Na prática, o trabalho sugere que não é apenas a ocorrência da concussão que merece observação, mas o conjunto de sintomas vividos após o impacto. Quanto maior esse histórico, maior foi a chance de o participante relatar zumbido, um incômodo que pode variar de leve a persistente e afetar concentração, sono e qualidade de vida.

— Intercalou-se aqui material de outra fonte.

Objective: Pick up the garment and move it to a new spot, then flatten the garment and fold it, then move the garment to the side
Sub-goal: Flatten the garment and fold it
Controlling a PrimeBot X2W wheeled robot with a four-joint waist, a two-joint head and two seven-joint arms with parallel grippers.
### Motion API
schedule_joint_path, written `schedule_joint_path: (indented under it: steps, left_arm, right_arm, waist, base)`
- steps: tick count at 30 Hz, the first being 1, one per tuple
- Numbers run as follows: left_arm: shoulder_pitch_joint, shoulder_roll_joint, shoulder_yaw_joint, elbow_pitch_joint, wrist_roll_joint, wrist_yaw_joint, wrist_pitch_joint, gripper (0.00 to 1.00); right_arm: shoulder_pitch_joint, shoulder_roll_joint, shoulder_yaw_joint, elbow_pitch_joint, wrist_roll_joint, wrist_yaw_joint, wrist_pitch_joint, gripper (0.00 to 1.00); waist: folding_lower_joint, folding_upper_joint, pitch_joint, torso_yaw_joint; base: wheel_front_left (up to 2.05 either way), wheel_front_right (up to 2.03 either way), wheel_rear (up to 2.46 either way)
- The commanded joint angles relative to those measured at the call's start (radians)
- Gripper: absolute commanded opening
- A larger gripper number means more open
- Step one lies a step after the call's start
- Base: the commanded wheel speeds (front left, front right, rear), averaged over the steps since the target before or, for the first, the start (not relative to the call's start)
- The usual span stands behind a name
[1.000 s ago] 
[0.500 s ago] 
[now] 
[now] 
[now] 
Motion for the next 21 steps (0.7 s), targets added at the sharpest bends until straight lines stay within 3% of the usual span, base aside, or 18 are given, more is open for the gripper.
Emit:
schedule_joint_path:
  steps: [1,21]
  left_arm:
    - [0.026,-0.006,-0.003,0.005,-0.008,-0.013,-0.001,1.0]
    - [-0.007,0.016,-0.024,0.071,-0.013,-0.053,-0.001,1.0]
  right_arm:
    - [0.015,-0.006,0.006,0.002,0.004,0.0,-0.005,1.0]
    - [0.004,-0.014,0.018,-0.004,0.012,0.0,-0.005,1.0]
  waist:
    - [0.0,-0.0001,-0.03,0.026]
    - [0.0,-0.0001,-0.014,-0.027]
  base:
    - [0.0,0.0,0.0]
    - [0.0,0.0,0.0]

O estudo também encontrou um ponto importante: entre as pessoas que já tinham tinnitus, as associações com alterações de cognição, depressão e ansiedade foram mais fortes. Isso indica que o zumbido pode não aparecer isoladamente, mas como parte de um quadro mais amplo que envolve saúde mental e desempenho cognitivo.
Para quem pratica esportes de contato ou já sofreu batidas na cabeça, o recado é claro: sintomas aparentemente “normais” após uma pancada não devem ser minimizados. Avaliação médica e acompanhamento adequado ajudam a identificar consequências menos visíveis da concussão e a reduzir o impacto de problemas como o zumbido ao longo do tempo.